Directions for this task => Using the data below, return the stretch from the line that contains "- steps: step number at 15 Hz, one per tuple" through the line that contains "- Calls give", both included, exactly as it stands and nothing beyond it.

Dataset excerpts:
════════

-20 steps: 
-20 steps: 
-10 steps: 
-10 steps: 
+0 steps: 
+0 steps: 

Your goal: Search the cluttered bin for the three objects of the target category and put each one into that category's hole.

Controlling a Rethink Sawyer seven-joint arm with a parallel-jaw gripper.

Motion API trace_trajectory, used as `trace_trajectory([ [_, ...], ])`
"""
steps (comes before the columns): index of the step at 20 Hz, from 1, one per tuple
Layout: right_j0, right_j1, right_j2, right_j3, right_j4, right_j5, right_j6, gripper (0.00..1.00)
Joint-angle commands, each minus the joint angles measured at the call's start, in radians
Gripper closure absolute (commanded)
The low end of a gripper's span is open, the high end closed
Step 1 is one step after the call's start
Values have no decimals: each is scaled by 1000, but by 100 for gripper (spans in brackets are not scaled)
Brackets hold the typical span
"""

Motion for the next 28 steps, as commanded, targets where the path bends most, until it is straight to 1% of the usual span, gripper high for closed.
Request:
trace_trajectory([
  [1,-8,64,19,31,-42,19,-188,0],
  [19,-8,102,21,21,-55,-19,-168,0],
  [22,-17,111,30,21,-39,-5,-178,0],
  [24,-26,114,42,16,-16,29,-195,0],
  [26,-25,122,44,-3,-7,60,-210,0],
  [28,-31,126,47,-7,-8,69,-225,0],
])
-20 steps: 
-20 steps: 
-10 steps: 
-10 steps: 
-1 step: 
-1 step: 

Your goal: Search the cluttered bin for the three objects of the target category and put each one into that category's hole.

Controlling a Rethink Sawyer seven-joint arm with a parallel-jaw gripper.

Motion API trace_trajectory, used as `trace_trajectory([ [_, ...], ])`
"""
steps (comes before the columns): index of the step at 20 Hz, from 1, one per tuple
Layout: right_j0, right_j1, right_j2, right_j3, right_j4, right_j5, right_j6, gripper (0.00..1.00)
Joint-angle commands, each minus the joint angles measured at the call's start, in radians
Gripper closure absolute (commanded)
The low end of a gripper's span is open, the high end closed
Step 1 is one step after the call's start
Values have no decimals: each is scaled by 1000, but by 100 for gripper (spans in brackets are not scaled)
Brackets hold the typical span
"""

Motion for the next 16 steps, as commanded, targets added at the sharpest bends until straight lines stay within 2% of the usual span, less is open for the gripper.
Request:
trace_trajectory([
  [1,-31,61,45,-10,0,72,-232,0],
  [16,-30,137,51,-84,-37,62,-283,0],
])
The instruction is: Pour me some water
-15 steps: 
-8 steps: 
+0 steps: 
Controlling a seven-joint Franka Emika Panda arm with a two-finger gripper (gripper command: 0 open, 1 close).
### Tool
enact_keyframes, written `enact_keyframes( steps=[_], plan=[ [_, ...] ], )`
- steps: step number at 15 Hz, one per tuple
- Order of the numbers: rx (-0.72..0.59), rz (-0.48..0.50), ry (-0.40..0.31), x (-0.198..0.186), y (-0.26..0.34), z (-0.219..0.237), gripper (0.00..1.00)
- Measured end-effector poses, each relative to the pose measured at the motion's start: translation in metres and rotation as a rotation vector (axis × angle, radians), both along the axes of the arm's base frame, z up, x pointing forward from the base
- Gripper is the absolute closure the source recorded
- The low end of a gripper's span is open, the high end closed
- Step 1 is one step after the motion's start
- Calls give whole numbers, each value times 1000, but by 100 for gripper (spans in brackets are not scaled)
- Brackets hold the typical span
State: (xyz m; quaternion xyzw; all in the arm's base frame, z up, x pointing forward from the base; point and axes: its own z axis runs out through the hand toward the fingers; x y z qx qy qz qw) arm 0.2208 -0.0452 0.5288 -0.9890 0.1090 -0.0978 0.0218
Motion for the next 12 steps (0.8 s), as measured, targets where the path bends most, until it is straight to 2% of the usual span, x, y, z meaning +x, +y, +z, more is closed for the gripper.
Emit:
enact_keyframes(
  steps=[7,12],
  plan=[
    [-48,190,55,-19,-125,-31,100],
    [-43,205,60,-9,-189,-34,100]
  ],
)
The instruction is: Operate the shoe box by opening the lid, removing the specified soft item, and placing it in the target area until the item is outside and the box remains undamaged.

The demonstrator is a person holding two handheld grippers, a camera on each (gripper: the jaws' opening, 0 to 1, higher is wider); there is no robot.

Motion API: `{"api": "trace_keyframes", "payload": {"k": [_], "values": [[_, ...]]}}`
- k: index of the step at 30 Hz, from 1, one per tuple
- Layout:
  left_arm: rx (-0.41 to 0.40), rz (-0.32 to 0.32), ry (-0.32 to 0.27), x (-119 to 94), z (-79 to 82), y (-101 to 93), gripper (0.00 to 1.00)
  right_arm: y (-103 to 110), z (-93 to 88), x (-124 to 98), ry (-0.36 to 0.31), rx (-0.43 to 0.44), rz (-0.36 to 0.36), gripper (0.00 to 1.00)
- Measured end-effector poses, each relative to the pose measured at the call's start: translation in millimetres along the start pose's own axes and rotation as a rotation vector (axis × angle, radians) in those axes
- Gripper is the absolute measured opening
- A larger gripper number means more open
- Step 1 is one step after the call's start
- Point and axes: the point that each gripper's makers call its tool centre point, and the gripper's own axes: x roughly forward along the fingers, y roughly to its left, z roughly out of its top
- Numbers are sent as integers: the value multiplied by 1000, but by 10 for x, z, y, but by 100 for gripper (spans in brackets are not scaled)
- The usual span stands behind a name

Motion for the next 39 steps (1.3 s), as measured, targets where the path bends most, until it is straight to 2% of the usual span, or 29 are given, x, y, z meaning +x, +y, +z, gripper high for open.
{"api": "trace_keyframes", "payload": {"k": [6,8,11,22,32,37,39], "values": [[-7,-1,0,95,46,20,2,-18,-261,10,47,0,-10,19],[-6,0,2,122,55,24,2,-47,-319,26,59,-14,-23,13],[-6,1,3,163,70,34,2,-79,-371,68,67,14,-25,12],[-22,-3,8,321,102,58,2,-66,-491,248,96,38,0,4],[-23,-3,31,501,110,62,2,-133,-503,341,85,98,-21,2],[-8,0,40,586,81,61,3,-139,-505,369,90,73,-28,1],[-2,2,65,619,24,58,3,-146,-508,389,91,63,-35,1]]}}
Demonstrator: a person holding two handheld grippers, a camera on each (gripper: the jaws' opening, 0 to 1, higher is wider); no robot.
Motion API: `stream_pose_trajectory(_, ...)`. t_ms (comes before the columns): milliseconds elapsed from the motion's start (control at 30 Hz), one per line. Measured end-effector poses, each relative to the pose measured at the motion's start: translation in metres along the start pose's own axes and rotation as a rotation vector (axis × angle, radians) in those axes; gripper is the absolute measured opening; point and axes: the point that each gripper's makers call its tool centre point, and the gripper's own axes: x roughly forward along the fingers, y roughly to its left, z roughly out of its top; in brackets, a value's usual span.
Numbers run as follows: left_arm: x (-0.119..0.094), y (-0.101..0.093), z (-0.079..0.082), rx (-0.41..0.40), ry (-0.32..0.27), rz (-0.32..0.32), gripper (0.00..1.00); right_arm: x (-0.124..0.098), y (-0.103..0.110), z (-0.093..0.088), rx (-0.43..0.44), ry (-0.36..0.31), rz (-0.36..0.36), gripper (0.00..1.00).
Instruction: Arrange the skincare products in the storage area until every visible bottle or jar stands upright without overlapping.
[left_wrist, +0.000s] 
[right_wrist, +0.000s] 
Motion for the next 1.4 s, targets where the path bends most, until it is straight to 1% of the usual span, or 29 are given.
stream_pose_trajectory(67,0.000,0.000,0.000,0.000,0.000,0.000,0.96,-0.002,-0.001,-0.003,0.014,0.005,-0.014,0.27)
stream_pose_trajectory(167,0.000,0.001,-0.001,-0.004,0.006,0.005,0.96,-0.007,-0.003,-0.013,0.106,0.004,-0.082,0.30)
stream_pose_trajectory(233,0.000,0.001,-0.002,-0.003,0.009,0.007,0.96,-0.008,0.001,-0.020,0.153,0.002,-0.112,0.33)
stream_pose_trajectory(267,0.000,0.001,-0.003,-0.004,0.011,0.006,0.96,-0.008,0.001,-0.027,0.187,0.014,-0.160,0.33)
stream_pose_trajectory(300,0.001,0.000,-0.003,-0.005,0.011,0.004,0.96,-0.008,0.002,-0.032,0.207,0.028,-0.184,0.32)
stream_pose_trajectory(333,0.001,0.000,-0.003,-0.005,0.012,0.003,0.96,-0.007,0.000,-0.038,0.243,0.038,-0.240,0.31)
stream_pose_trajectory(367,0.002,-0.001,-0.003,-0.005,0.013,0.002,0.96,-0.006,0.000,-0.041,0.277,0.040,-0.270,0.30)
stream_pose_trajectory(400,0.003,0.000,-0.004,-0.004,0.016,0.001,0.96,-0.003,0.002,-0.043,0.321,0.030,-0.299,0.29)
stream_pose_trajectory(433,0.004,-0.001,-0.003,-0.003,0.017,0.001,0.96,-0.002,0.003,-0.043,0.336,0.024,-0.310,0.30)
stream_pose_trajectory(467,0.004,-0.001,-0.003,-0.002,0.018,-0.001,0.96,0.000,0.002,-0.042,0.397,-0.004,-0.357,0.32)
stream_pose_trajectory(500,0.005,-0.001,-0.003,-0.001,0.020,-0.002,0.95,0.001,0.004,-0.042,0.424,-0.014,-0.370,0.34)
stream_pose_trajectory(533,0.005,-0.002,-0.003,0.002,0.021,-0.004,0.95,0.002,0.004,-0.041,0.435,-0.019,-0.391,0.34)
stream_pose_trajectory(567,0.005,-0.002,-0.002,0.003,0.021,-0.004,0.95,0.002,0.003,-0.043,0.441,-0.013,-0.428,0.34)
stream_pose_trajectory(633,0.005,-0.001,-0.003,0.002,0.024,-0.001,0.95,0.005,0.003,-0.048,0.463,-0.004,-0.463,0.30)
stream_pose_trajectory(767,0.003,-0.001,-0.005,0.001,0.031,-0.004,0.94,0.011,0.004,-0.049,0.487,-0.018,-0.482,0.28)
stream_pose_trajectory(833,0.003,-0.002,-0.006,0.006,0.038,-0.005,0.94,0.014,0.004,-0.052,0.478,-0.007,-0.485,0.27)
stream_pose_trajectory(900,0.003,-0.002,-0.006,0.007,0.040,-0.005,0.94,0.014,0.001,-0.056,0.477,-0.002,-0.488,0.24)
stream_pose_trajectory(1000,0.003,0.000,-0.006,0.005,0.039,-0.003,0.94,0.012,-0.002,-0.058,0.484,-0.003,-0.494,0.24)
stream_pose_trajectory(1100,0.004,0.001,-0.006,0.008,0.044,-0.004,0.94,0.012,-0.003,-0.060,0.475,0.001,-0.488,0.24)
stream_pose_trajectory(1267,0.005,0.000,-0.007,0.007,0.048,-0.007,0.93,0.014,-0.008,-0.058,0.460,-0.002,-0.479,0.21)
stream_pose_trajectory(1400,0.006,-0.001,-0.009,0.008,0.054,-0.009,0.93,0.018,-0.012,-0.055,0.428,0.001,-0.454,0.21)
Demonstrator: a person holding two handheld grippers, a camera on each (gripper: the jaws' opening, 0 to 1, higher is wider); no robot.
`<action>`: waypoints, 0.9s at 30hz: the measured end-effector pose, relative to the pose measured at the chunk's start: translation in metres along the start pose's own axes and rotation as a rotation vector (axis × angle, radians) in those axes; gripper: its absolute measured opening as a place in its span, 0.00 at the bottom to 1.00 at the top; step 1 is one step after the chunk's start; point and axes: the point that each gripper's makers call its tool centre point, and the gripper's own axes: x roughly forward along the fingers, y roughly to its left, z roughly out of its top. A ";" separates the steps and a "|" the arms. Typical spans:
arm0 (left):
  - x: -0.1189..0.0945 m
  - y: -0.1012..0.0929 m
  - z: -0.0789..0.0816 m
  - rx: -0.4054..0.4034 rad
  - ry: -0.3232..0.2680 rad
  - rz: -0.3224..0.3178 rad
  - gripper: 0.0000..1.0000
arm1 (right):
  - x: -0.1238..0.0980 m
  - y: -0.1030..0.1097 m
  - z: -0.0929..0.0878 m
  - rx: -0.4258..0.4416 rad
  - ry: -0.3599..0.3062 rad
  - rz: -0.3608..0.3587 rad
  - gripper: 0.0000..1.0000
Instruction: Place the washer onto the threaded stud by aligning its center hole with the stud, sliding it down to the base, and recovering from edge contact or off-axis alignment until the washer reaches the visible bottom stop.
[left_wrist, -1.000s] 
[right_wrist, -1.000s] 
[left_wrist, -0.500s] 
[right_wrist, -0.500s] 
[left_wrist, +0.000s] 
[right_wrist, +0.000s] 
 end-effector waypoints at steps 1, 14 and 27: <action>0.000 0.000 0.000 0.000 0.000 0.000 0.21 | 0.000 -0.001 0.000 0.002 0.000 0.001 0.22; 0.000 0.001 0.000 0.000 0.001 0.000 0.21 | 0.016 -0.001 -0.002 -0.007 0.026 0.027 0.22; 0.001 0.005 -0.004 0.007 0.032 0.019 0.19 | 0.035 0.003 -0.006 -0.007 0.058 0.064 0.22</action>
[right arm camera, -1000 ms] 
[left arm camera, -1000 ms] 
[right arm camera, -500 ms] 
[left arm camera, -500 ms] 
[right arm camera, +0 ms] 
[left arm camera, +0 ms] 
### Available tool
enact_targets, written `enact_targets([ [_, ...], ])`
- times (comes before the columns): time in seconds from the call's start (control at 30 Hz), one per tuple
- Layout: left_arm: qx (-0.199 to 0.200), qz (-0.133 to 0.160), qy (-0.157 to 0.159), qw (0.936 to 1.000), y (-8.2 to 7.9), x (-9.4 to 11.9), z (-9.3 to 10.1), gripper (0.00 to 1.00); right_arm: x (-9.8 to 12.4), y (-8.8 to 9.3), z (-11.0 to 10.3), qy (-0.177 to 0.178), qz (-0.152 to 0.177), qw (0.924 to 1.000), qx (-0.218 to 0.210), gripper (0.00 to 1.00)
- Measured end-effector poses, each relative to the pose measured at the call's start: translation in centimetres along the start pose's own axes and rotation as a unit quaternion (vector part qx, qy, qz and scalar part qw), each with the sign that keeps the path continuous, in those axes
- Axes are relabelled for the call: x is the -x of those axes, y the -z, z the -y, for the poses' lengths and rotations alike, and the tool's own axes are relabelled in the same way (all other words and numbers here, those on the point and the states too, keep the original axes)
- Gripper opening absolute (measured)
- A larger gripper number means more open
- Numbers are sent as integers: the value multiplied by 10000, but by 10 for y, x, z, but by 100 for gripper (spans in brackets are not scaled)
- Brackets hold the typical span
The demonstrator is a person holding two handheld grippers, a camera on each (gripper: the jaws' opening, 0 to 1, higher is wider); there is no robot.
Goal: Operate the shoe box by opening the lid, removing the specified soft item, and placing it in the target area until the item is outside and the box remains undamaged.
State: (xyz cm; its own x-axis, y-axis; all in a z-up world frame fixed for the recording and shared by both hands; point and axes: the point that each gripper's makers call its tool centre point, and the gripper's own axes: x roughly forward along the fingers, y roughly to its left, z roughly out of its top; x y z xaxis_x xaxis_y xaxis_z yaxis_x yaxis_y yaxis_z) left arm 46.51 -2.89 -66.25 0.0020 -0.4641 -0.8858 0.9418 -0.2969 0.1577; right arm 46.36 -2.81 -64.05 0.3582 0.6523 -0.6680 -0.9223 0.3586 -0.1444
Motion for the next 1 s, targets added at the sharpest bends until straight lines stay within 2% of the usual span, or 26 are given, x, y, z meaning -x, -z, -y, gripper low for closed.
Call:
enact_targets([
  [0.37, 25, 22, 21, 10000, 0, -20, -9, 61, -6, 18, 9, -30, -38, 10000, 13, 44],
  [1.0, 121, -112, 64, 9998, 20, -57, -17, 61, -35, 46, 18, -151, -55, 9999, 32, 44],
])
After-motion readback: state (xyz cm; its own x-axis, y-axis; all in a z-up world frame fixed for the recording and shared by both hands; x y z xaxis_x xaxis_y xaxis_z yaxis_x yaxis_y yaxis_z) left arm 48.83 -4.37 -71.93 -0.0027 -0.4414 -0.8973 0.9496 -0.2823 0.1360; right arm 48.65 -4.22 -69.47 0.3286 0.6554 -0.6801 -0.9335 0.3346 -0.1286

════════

Answer for the task =>
- steps: step number at 15 Hz, one per tuple
- Order of the numbers: rx (-0.72..0.59), rz (-0.48..0.50), ry (-0.40..0.31), x (-0.198..0.186), y (-0.26..0.34), z (-0.219..0.237), gripper (0.00..1.00)
- Measured end-effector poses, each relative to the pose measured at the motion's start: translation in metres and rotation as a rotation vector (axis × angle, radians), both along the axes of the arm's base frame, z up, x pointing forward from the base
- Gripper is the absolute closure the source recorded
- The low end of a gripper's span is open, the high end closed
- Step 1 is one step after the motion's start
- Calls give whole numbers, each value times 1000, but by 100 for gripper (spans in brackets are not scaled)

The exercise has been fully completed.